His gaze avoided hers then, and he remained silent.
Hollis turned her attention to Anna, who she realized with a start was looking at her with desperate hope. Reluctant to disappoint the older woman, she nevertheless said, “I did tell you there was no way of knowing who might come through. Mr. Alexander was angry, and he made me angry—and sometimes strong emotions have a distinct focus. That was why Jamie came through. Well, that and the fact that she’d been waiting such a long time for someone who could open the door for her.”
“And . . . and Daniel?”
Hollis rubbed one forearm absently, glancing down to see what she felt: no goose bumps or fine hairs standing on end, and no sense of that strange wave of cold sweeping through her, the three things that almost always happened whenever she was in the presence of spirits.

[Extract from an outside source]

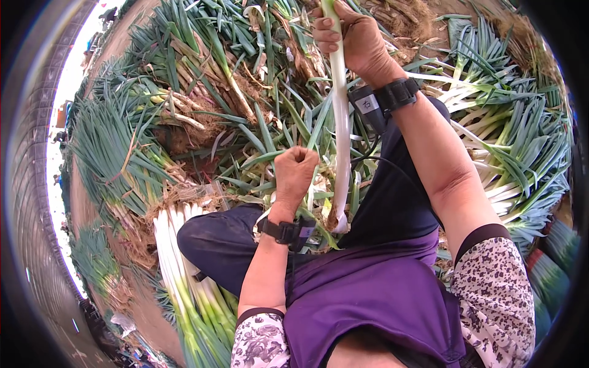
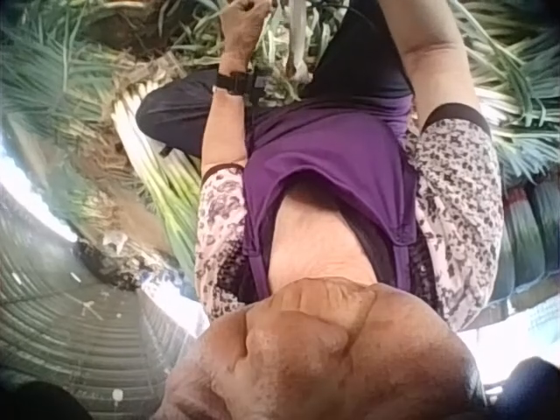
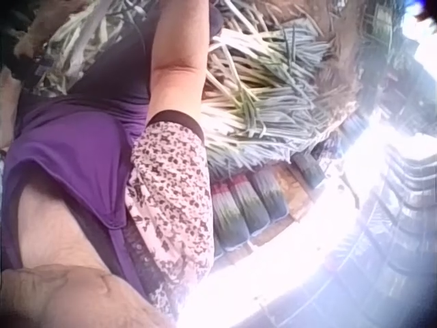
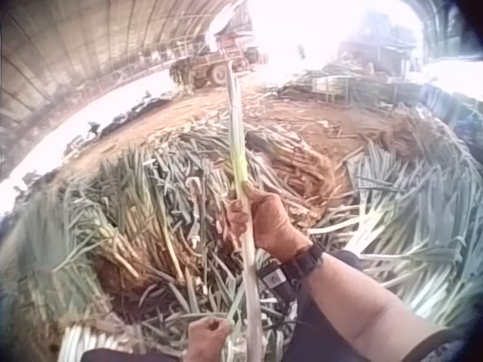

All had existed the whole time Jamie had been visible. She was still vaguely aware of spiritual energy around her, but it was distant, on the periphery of her senses. All of her senses.
Something new.
“I’m afraid the door’s closed for the moment,” she said, hoping it was because she was abruptly conscious of being very, very tired. Physically and emotionally. And cold in a different way; she was only barely able to stop herself from shivering.
DeMarco spoke up then to say, “It might not show so much, Anna, but this takes a lot out of Hollis, a lot of her own energy. She needs to rest before she tries to contact your husband.”
“I’ll be happy to come back tomorrow,” Hollis offered, not about to argue with her partner, since she wanted to take a very hot shower and then curl up and take a nap. For about twelv
e hours.
Anna was clearly disappointed but spoke quickly to say, “There’s absolutely no sense in you two making that long drive from town twice. You can stay the night here. In fact, you’re welcome to stay as long as you feel it’s necessary. It might even help,” she added with more than a touch of pleading in her voice. “If you spend more time in his house, it might be easier for you to contact Daniel.”
“Oh, but—”
“Please, the guest rooms are always ready, and there are two connected by a little sitting room on the second floor that I’m sure will suit you.”
Which, Hollis thought, neatly resolved their hostess’s potentially awkward dilemma as to whether to ask if her unmarried guests needed one bedroom or two. Before she could gather her thoughts to form a refusal, she heard her partner smoothly accepting the invitation.
“Thank you, Anna. You’ve saved me a long drive back to town with Hollis snoring in the passenger seat.”
“I would not,” Hollis said somewhat indignantly. “Snore or sleep. Besides, we didn’t even bring luggage.”
“Yes, we did. Since we hadn’t unpacked at the hotel, I put both our bags in the car while you were . . . discussing . . . with the hotel manager the remarkable lack of high-speed Internet.”
“His sign said Wi-Fi was available,” Hollis said irritably. “Not just high speed, but wireless. The sign didn’t say a thing about it being available apparently only during a blue moon that happened to fall on a Thursday. In December.”
“Point made,” DeMarco murmured.
“Truth in advertising. There ought to be consequences.”
“Trust me, he knows that now.”
Anna said brightly, “So that’s settled. I’ll have Thomas show you to your rooms and have your luggage brought up. You two can rest and freshen up, and we’ll have dinner around eight thirty. Is that all right?”
Hollis wanted to argue, but she was just too tired. And cold. Maybe a hot shower would help, or maybe she’d take a little nap before dinner. At any rate, despite her misgivings, she admitted to herself that either was infinitely preferable to getting back into the car and heading back to that odd little town, especially since that odd little hotel in that odd little town didn’t offer room service. And she had a strong hunch they rolled up the sidewalks in that town somewhere around sundown.